Une librairie n'est viable que si le libraire affiche une sélection claire, prend des risques, des positions littéraires, quelles qu'elles soient, générant ainsi des commandes différenciées. Il n'existe pas de contre-exemple à ce fonctionnement.

Le groupe Chapitre a beau jeu de dire qu'il veut défendre la librairie, alors qu'il souhaite surtout éviter des coûts supplémentaires à l'actionnaire. Je peux certes le comprendre : France Loisirs, notamment, qui fait partie du même groupe, a déjà beaucoup soutenu les librairies Chapitre. La situation n'en n'est pas moins préoccupante : il ne faudrait pas que nous soyons poussés à soutenir des projets qui ne reculeraient que de huit mois une fermeture inéluctable.

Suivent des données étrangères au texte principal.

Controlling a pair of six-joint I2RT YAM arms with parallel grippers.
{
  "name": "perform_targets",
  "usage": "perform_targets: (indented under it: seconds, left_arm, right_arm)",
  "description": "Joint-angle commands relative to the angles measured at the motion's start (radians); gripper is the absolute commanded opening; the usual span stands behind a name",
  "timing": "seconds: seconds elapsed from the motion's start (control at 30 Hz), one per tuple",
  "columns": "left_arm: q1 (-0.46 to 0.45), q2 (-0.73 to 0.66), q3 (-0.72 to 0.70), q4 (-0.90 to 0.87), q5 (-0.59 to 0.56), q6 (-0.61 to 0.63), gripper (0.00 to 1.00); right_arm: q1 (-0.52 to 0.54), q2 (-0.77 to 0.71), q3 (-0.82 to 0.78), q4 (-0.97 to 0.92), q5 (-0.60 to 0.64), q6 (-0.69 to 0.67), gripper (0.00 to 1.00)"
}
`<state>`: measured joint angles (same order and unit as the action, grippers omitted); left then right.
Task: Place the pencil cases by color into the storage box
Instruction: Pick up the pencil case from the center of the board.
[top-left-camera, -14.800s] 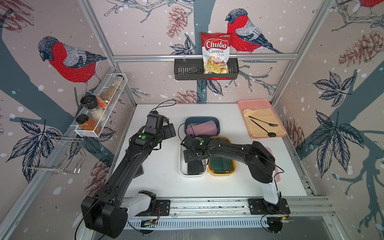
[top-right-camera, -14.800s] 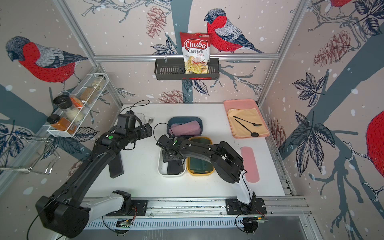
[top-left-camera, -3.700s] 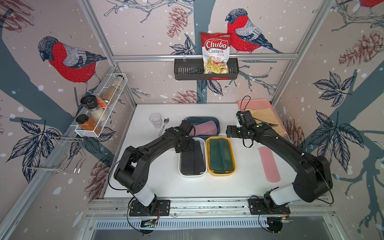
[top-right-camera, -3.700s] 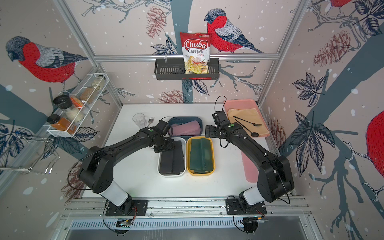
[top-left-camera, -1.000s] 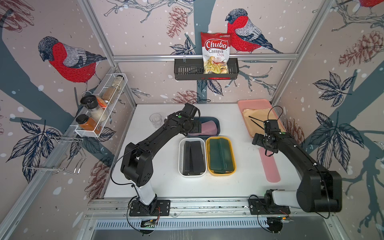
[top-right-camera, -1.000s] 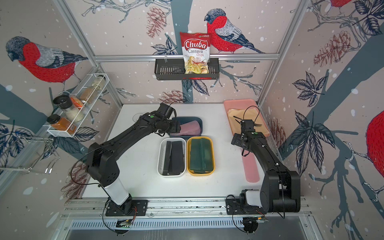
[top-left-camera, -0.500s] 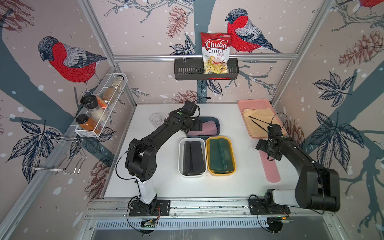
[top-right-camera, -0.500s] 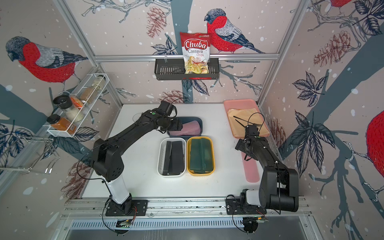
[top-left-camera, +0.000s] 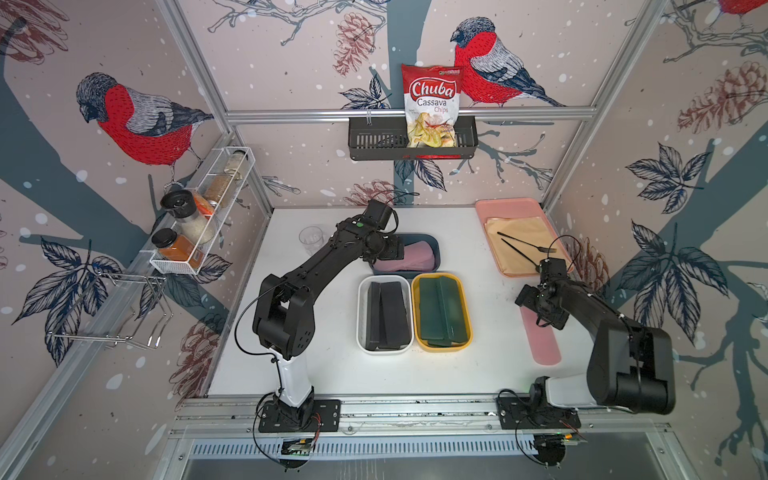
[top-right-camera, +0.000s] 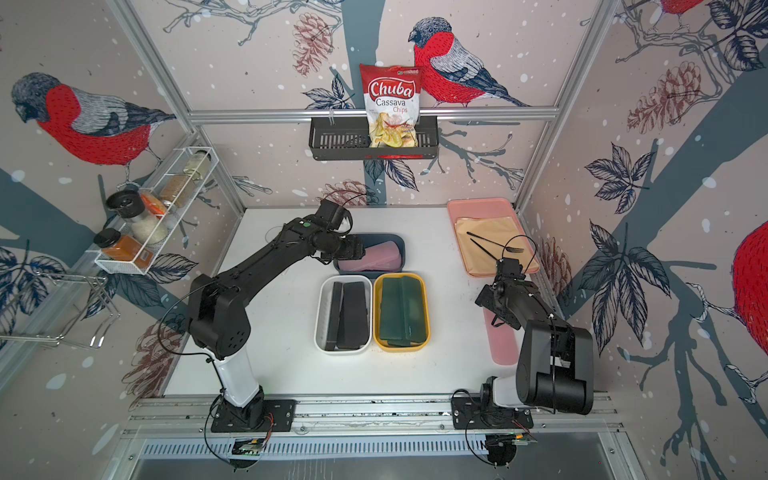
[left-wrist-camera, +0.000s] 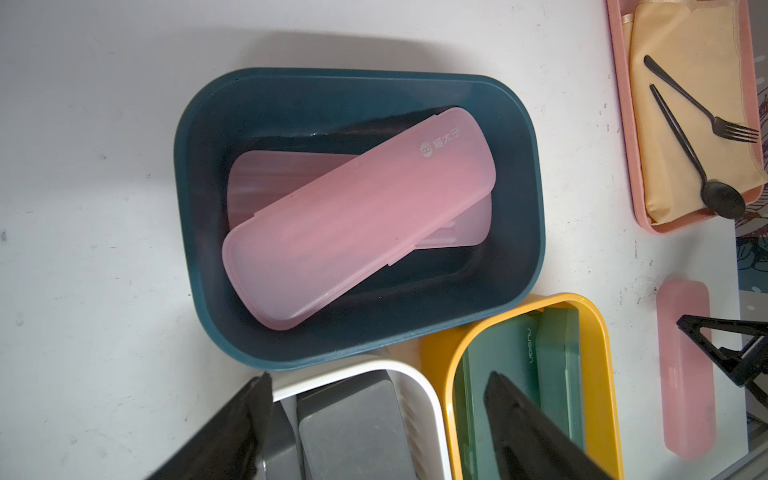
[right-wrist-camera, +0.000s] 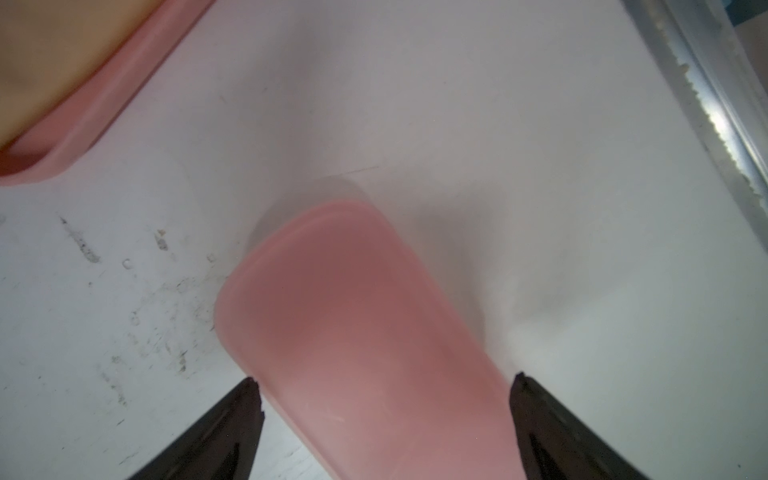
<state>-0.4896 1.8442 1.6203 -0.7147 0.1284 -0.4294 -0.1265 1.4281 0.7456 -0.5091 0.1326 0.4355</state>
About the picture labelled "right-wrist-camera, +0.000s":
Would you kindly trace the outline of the pink pencil case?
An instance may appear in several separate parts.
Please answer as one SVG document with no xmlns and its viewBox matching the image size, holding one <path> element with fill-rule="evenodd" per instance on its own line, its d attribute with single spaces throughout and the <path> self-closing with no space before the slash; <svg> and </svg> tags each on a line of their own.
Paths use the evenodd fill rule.
<svg viewBox="0 0 768 480">
<path fill-rule="evenodd" d="M 521 479 L 510 384 L 362 201 L 287 223 L 215 305 L 229 355 L 336 479 Z"/>
</svg>

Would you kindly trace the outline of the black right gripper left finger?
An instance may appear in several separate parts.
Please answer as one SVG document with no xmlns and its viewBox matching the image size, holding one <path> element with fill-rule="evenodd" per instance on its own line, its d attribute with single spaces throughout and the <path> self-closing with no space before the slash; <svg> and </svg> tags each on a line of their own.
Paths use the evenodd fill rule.
<svg viewBox="0 0 768 480">
<path fill-rule="evenodd" d="M 247 479 L 264 420 L 259 385 L 248 377 L 130 479 Z"/>
</svg>

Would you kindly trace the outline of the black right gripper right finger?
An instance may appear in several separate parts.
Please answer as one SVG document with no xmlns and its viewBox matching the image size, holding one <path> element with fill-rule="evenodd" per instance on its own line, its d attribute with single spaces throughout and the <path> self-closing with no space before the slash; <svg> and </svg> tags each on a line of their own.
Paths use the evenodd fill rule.
<svg viewBox="0 0 768 480">
<path fill-rule="evenodd" d="M 647 480 L 534 378 L 518 373 L 509 407 L 529 479 Z"/>
</svg>

Quant à la question du label LiR, le critère essentiel est celui du personnel, qui doit représenter 12,5 % des charges. C'est un critère vital pour les grandes librairies. Il convient de le maintenir, voire le renforcer pour celles-ci, de façon qu'elles recrutent et paient leurs salariés dans un marché très contraint. Beaucoup de vendeurs de grandes librairies possèdent des masters et ne gagnent sans doute pas ce qu'ils pourraient gagner en exerçant d'autres professions.

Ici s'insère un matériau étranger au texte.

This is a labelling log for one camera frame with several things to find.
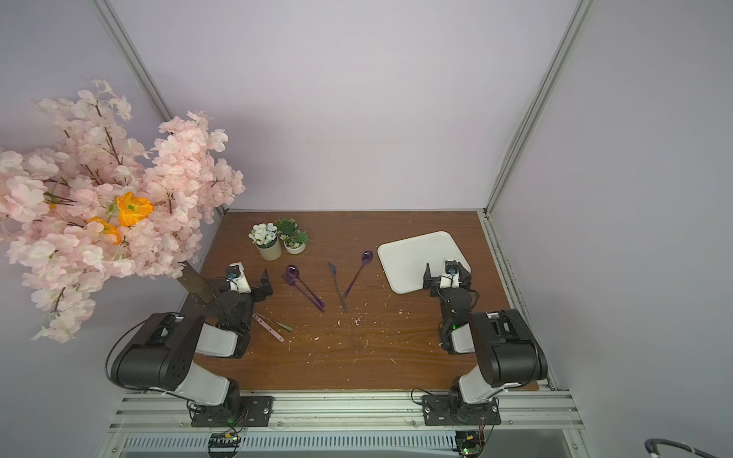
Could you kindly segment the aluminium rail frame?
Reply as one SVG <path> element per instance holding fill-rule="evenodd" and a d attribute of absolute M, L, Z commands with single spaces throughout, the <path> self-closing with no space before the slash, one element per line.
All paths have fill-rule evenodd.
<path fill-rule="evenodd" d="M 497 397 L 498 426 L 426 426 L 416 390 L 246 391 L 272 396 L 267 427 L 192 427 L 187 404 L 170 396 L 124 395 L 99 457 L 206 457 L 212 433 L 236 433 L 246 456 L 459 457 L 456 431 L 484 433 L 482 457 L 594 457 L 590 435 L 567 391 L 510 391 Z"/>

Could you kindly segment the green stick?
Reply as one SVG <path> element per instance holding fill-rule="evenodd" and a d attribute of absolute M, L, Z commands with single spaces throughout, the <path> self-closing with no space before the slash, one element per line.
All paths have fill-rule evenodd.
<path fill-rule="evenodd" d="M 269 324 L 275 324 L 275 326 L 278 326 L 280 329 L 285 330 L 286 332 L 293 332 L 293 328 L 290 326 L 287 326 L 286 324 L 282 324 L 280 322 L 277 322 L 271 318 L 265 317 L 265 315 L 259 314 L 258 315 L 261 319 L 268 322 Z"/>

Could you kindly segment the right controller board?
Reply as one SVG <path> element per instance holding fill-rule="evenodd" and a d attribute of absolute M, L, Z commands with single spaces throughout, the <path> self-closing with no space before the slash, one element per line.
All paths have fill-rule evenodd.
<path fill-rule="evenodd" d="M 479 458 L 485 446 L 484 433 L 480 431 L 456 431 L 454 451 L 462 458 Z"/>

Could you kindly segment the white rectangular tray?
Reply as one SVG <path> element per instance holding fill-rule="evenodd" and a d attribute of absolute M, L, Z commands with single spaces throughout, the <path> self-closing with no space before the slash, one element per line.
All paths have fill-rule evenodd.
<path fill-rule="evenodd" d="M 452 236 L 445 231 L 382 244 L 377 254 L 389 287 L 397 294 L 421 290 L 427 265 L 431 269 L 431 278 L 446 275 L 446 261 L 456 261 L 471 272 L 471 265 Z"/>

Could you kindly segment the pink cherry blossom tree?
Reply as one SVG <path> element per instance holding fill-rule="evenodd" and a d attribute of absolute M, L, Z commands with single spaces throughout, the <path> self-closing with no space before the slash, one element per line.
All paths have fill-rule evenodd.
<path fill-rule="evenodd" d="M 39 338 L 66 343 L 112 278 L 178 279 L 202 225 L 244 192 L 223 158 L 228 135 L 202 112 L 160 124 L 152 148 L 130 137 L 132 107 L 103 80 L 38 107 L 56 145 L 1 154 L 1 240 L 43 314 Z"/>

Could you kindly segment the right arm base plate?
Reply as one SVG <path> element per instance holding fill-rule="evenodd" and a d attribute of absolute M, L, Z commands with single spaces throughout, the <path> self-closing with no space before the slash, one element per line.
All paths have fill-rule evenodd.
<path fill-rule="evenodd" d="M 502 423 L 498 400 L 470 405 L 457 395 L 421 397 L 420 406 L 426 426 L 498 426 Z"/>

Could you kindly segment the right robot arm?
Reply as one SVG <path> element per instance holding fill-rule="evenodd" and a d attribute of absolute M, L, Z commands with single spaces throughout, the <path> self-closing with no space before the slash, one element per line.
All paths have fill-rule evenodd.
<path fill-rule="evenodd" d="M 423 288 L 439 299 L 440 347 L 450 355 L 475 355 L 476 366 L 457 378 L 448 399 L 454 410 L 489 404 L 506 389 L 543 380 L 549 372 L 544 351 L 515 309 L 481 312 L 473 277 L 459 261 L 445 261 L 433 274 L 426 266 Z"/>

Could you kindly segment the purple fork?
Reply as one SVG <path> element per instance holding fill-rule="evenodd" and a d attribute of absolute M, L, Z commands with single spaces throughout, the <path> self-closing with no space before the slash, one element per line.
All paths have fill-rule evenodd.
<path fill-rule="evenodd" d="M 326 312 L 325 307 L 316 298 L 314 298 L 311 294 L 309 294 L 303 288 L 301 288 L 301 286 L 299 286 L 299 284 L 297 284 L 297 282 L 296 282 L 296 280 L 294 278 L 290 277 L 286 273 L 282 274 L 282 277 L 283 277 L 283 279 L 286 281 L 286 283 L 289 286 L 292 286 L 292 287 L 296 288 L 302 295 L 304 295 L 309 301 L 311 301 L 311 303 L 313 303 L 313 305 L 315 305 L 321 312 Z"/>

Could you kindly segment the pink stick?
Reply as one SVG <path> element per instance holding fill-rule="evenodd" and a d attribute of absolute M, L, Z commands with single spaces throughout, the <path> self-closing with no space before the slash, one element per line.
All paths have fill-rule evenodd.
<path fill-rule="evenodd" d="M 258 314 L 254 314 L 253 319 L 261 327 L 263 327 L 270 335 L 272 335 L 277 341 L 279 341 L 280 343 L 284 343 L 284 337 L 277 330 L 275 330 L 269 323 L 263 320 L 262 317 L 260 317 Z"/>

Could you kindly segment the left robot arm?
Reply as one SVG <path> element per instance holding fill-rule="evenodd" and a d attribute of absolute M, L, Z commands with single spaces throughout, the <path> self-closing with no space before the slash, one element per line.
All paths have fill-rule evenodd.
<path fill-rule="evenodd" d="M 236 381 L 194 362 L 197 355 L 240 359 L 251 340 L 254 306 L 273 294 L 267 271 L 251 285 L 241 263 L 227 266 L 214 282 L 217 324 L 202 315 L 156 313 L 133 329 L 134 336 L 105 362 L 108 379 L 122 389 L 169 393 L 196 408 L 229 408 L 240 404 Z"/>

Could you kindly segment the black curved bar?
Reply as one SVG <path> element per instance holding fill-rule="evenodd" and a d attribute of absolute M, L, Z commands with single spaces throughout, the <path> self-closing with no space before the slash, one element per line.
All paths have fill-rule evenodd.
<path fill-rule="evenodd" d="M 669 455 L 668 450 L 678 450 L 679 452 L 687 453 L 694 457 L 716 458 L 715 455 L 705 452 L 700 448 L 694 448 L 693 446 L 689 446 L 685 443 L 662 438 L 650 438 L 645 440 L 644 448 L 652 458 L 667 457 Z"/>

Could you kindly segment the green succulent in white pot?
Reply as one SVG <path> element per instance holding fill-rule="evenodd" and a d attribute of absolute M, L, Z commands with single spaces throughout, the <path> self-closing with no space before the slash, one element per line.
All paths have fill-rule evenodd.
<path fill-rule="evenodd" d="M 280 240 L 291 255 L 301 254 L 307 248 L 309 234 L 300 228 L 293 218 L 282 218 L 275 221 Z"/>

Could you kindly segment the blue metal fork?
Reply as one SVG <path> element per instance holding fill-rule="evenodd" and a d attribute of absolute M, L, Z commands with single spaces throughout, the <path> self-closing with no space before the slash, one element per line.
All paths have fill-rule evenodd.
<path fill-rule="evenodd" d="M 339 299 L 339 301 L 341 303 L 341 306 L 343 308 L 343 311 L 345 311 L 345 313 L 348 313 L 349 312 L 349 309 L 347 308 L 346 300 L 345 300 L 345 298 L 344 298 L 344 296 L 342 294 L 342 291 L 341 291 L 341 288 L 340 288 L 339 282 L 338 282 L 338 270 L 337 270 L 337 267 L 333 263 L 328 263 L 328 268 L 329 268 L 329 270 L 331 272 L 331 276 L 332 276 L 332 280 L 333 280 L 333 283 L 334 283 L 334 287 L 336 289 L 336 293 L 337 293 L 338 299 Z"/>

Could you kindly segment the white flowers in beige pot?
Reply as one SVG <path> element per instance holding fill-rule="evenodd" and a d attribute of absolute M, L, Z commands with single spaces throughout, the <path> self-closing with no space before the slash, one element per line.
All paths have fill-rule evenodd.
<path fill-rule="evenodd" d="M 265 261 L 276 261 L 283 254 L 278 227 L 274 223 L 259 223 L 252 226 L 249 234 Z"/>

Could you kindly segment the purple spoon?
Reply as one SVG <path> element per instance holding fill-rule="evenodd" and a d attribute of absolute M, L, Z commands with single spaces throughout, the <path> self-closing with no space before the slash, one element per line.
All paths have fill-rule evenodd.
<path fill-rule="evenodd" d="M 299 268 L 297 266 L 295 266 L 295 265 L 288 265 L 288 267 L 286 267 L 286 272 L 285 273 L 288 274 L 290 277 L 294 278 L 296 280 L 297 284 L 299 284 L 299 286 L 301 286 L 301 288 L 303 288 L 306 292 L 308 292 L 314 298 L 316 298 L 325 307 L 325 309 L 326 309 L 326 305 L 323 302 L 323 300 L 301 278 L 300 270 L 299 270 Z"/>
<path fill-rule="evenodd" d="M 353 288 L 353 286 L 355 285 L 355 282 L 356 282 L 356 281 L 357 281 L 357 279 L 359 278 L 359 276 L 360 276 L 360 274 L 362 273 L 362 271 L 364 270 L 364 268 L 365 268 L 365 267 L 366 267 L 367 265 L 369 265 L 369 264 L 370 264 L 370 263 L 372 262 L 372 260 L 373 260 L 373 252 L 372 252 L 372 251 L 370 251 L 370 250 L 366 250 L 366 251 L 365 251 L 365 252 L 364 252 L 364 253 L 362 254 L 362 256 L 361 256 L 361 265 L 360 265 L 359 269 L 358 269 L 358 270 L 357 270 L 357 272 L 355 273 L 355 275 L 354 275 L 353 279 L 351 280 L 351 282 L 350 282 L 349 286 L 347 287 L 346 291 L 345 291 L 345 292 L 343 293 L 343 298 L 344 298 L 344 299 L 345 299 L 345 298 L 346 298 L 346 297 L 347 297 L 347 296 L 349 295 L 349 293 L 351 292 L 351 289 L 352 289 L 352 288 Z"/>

Pour les petites librairies, en revanche, il est évident qu'il faut assouplir ces critères. Nous avons commencé à le faire. Un libraire qui travaille seul avec un apprenti, qui ne se salarie pas toujours, n'est pas éligible, alors que son travail est parfois exceptionnel. J'ai donc l'intention de proposer une réforme du label - qui ne dépend pas que de moi - en fonction du chiffre d'affaires : si la librairie est petite, elle pourra obtenir le label, même si elle ne répond pas au critère relatif au personnel.